IBM Earnings and the Axe on Cost of Services

On Jan 20th, IBM released its Q4 earnings report. For the current economic environment, the news was very encouraging:

  • Total revenues only slightly down by 6%
  • Services revenues only down by 4%
  • Net income up by 12%

Right now, we are crunching the numbers for our Service 50 webcast next week. Similar trends are emerging in the data. Through the end of last year, technology providers continued to weather the storm regarding top line revenue and bottom line profitability. Revenues were off a little but bottom line profits remained strong. However, IBM is the canary in the coal mine regarding what is about to happen to embedded technology service organizations of all sizes.
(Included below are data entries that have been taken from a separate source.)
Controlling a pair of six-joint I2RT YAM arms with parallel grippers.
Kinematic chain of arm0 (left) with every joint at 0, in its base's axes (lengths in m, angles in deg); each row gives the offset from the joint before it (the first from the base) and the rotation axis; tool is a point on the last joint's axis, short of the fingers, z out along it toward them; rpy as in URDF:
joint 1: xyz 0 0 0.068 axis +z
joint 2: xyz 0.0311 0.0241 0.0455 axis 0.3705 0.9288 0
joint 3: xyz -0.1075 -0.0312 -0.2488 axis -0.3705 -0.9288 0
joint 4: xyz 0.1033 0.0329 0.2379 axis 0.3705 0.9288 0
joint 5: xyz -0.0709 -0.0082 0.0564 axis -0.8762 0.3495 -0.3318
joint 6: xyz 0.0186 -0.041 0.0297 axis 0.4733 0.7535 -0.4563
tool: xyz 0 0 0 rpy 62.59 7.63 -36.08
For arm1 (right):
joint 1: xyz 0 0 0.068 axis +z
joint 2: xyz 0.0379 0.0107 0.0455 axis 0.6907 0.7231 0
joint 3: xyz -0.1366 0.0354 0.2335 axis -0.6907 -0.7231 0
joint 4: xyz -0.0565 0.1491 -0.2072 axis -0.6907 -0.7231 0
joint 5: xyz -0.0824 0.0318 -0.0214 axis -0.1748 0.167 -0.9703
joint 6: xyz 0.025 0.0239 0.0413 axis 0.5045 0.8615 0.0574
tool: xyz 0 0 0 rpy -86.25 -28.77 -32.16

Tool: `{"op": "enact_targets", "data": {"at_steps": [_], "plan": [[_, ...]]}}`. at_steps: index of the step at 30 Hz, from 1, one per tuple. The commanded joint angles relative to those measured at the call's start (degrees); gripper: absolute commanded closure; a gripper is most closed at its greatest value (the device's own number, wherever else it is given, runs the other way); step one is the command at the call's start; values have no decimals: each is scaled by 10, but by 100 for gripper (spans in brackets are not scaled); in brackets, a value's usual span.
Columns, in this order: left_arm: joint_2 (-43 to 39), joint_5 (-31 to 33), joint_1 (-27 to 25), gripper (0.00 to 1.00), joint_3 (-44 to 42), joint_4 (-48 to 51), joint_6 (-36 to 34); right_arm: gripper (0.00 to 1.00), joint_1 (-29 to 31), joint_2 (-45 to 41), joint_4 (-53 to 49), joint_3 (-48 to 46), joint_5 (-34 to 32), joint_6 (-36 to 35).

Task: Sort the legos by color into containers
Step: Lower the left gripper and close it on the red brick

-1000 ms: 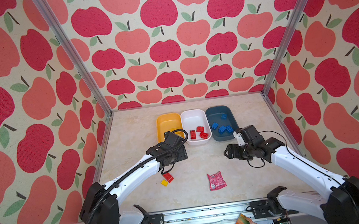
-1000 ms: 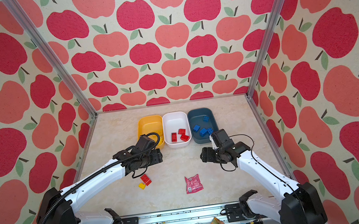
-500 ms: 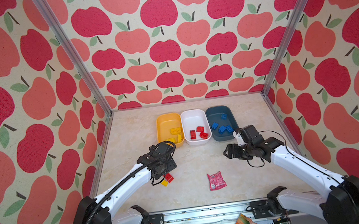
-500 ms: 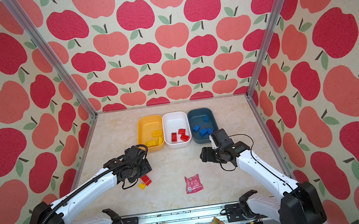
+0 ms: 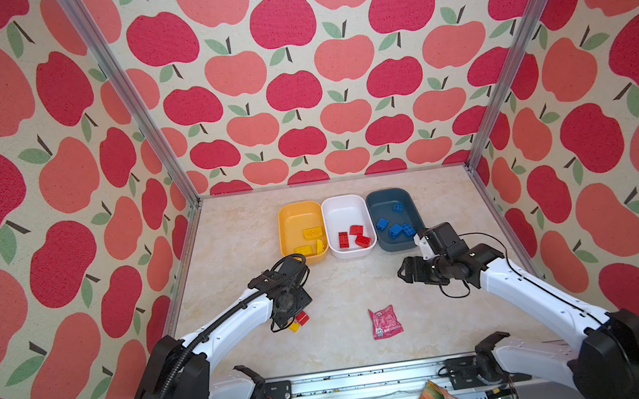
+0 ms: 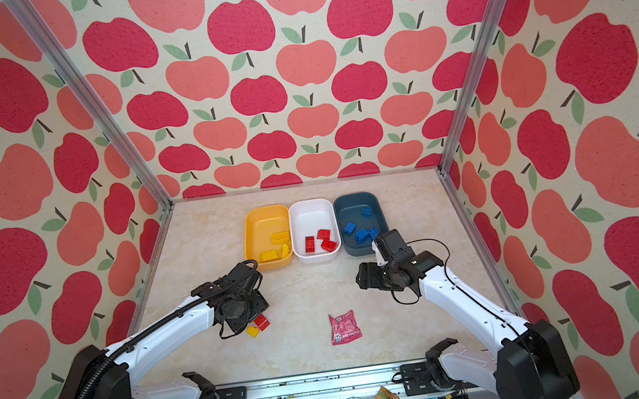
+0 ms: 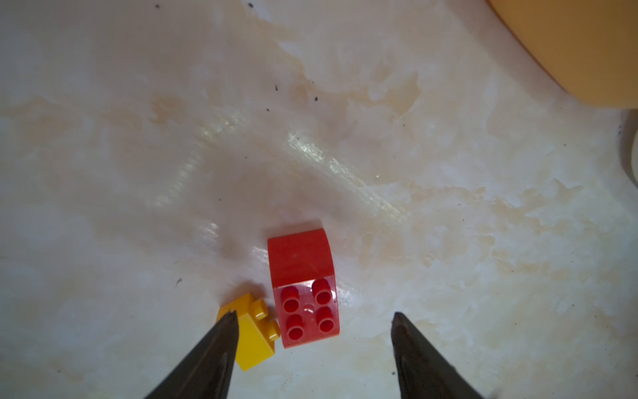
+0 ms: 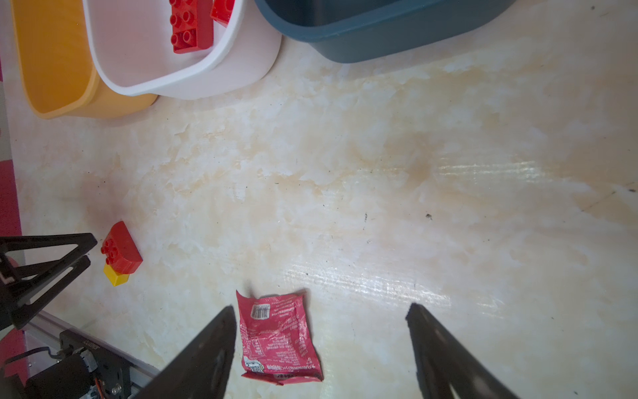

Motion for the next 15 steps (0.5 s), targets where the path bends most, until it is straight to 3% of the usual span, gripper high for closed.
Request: {"op": "enact_targets", "data": {"at_steps": [1, 15], "plan": [[13, -6, 4, 30, -5, -11, 21, 19, 2, -5, -4, 10, 3, -10], [43, -19, 6, 33, -11, -49, 13, 19, 0, -6, -8, 10, 0, -11]]}}
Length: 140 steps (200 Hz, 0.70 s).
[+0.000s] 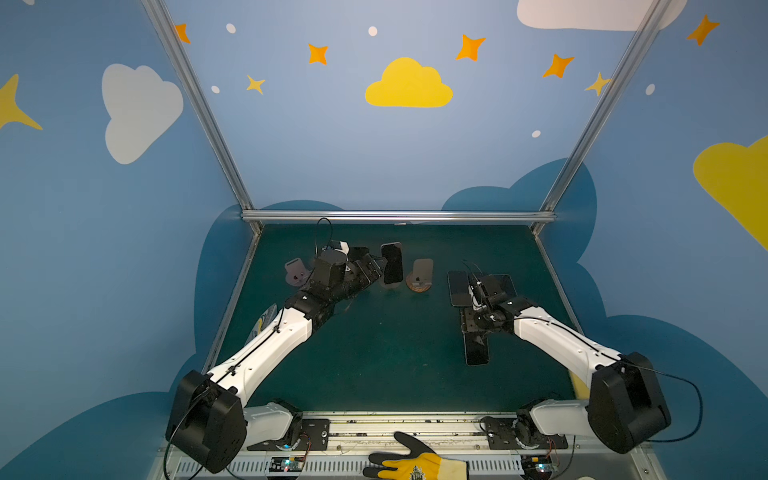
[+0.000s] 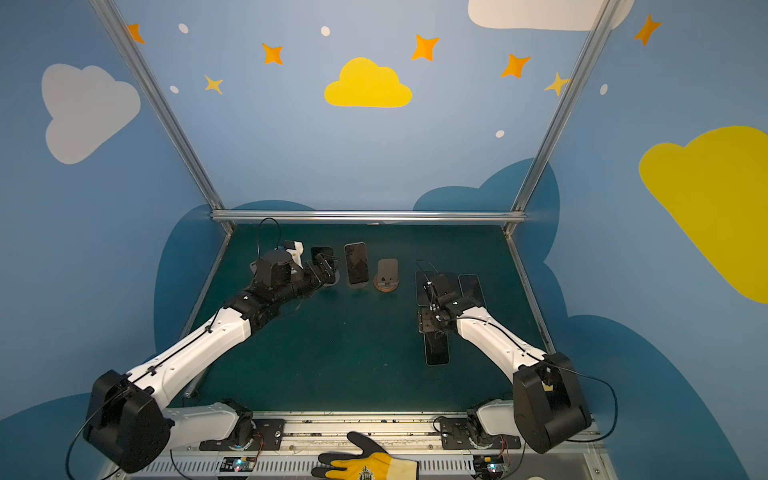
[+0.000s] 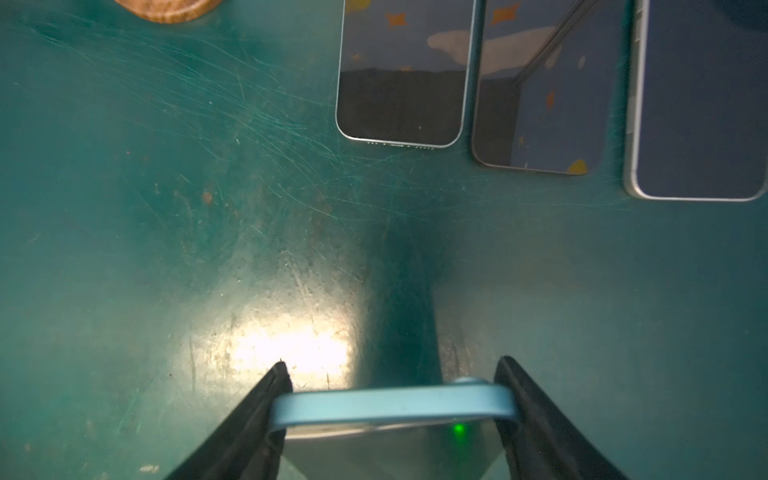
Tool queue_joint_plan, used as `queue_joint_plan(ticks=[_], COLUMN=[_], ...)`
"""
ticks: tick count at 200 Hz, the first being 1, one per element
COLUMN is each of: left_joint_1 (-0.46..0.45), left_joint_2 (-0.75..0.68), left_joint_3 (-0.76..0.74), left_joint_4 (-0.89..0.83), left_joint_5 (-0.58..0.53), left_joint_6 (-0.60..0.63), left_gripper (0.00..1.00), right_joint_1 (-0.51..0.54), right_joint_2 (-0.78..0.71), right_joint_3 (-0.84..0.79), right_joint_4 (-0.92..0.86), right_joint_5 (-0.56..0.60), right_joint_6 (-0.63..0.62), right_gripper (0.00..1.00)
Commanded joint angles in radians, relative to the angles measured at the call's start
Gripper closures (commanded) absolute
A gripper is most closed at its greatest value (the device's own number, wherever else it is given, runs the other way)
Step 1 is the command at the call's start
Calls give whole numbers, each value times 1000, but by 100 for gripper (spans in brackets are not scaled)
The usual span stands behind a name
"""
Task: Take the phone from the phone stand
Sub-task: 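Carry the light blue phone toward the robot, near the flat phones, then lower the light blue phone flat onto the table with the right gripper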
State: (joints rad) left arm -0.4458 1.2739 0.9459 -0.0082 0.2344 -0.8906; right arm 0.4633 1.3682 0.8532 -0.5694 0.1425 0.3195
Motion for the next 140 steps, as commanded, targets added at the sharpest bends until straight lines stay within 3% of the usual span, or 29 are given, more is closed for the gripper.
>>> queue_joint_plan(ticks=[1,62,140], left_joint_1=[-1,-2,-1], left_joint_2=[9,20,16], left_joint_3=[22,22,22], left_joint_4=[-3,-3,-3], left_joint_5=[0,4,-1], left_joint_6=[17,13,21], left_gripper=[0,0,0], right_joint_1=[-8,-30,-30], right_joint_2=[48,278,371], right_joint_3=[44,185,195], right_joint_4=[-23,-110,-83], right_joint_5=[-30,-117,-37], right_joint_6=[36,85,110], right_gripper=[38,38,34])
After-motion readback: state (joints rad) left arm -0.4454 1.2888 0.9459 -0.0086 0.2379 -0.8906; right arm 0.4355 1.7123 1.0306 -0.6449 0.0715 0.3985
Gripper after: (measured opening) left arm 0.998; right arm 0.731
In October of last year, at the Technology Service Conference in Vegas, we presented analysis on the following positive trends in the business models of technology solution providers in the Service 50 from 2004 to 2007:

  • Top line revenues have been increasing
  • Operating incomes have been increasing
  • Service margins have been holding steady (not decreasing or increasing dramatically)
  • G&A expenses as a % of total revenues have been declining
  • R&D spending as a % of total revenues has remained flat

In summary, tech companies have been improving their bottom lines by holding R&D costs flat and optimizing G&A. So far, so good. Now for the concerning observations:

  • Sales and marketing costs as a % of total revenues are trending slightly higher
  • Cost of services (COS) as a % of total revenues are trending much higher

In other words, more of every dollar a tech company makes is being spent to secure customers and continue to service them. One of the reasons the COS number is spiking higher is because the percentage of total revenue coming from services has drifted higher for many of these product companies. Now, let’s look at a frightening scenario we shared in October that could unfold in companies that do not optimize both sales and services costs:

COS Trends

COS Trends

What this graph shows is that services will become one of the most significant centers of cost for companies that basically consider themselves product companies. If companies don’t control these services costs, operating income will clearly suffer. Now, we are not making wild predictions on market performance here. We are conducting a type of analysis Bill Tancer, the author of Click, refers to as “data arbritrage.” We are simply harvesting existing data about a market that allows us to see what is already happening before everyone else notices. If revenues remain flat in 2009 and these tech companies want to maintain or increase their operating incomes (like IBM did), then they will have to look aggressively at their cost of services. It is one of the few significant sources of cost that has not yet been optimized. The data points to this brutal fact.

My greatest fear in this unfolding scenario is that tech companies will cut services costs by wielding a very blunt axe. The greatest source of cost in services is human capital. Tens of thousands of services employees could be let go by tech product companies in 2009—all in the pursuit of protecting the bottom line. Starting with IBM. Unfortunately, tech companies will not know if they are cutting service capabilities that are critical to financial health when economies rebound. Services organizations are poorly equipped to convincingly diagram how lost services capabilities translates to a skinnier bottom lines through lost revenues and lower renewal rates. The result could be the gutting of services infrastructure and workforces. And the ability to rebuild services capabilities is much harder than the process of cranking product volume back up.

For services leaders, now is the time to ask your executives two key questions:

  1. What capabilities will help our company survive this downturn by maximizing wallet share with existing customers?
  2. What capabilities position us to quickly capture market share when the economy rebounds?

The real answer to those two questions is most likely “services”. The perception may be costly to the health of your services organization.